## [Required work]
If a line in the entries below holds the string "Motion", copy it.

## [Material for this task]
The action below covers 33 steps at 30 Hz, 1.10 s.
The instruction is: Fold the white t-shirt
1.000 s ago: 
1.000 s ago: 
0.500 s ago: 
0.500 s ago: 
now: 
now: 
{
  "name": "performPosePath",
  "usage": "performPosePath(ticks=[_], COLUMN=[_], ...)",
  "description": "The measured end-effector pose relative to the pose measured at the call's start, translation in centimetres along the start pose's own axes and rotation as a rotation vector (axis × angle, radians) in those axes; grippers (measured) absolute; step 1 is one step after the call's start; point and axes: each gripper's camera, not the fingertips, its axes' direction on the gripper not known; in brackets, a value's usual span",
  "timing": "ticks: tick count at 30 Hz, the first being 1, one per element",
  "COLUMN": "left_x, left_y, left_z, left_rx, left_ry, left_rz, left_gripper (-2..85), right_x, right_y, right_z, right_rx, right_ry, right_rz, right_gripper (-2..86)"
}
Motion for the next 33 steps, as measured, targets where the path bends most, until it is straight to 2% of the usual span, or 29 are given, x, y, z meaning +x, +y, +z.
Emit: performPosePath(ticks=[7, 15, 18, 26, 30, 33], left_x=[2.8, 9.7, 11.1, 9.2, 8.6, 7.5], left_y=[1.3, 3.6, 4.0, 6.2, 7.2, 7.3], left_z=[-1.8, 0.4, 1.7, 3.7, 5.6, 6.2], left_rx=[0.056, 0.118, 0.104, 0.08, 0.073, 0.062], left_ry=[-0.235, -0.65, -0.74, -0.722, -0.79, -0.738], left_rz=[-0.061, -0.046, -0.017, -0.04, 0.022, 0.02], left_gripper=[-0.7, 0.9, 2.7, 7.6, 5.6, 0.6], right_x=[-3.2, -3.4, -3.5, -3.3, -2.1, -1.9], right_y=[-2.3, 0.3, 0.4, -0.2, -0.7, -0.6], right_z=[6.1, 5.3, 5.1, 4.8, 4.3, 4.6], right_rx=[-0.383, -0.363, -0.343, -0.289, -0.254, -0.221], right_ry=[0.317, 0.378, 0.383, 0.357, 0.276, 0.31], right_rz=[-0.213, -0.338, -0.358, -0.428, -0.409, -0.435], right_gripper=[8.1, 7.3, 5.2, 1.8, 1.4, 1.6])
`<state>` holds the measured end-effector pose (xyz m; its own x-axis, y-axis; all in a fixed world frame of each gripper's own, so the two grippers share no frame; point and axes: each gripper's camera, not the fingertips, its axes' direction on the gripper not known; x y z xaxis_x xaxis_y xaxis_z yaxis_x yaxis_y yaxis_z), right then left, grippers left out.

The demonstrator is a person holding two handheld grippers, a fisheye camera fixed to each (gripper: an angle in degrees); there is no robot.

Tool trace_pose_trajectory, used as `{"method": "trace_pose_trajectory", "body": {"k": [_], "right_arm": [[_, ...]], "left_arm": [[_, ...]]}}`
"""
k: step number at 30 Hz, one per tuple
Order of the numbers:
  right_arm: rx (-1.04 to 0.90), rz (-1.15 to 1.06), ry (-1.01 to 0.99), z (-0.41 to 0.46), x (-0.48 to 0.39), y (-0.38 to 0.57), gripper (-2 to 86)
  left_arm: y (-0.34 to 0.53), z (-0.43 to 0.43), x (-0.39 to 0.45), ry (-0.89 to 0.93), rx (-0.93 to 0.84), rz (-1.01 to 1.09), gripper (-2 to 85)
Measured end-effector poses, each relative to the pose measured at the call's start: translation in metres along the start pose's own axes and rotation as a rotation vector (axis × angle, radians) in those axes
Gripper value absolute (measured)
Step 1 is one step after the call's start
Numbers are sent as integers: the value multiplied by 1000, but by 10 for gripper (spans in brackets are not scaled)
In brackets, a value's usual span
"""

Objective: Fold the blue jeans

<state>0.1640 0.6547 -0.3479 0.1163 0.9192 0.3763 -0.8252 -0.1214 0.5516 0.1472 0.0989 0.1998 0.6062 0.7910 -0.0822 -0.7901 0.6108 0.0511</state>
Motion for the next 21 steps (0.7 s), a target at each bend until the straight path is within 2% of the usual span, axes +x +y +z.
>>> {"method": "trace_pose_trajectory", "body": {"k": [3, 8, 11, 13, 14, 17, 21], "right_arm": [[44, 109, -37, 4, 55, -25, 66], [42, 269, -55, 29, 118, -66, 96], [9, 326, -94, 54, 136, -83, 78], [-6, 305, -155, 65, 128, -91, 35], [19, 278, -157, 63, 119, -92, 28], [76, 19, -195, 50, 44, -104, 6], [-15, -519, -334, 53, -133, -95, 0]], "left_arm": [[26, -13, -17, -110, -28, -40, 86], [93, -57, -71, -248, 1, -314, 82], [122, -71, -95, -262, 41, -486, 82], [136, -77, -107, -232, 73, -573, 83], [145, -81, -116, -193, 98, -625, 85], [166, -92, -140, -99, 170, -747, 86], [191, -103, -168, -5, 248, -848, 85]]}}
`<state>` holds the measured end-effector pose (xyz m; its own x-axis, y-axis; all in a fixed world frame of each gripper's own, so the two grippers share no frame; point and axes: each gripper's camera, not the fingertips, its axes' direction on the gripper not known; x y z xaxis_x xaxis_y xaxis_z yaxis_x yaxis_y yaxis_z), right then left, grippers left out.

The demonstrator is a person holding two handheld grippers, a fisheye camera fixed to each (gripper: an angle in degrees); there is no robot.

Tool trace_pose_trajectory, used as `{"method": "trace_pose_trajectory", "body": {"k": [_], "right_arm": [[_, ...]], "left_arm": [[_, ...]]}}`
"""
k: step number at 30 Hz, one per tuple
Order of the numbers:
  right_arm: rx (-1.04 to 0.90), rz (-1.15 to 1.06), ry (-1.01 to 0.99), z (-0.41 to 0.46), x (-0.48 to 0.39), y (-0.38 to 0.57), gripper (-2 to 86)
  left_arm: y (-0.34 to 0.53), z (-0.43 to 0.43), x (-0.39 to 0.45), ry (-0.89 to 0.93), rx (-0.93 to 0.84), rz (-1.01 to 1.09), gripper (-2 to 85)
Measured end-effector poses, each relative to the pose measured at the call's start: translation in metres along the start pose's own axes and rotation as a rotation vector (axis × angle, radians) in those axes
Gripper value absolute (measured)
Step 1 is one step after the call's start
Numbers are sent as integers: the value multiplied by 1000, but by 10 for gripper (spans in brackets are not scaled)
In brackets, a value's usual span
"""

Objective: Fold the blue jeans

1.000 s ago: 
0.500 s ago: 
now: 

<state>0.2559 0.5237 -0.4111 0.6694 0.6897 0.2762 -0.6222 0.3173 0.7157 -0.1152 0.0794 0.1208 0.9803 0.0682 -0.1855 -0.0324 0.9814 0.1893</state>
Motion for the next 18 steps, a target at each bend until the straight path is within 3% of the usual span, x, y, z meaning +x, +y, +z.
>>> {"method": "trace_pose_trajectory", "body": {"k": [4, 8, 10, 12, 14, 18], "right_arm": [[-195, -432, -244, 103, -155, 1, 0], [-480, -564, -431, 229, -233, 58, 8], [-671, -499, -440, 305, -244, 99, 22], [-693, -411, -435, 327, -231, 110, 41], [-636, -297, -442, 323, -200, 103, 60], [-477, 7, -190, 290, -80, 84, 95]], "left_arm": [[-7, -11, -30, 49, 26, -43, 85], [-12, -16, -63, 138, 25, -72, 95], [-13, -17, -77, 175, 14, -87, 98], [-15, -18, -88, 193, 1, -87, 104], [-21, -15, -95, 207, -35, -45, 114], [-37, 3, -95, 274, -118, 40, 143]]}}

## [Response to the task]
Motion for the next 33 steps, as measured, targets where the path bends most, until it is straight to 2% of the usual span, or 29 are given, x, y, z meaning +x, +y, +z.
Motion for the next 21 steps (0.7 s), a target at each bend until the straight path is within 2% of the usual span, axes +x +y +z.
Motion for the next 18 steps, a target at each bend until the straight path is within 3% of the usual span, x, y, z meaning +x, +y, +z.

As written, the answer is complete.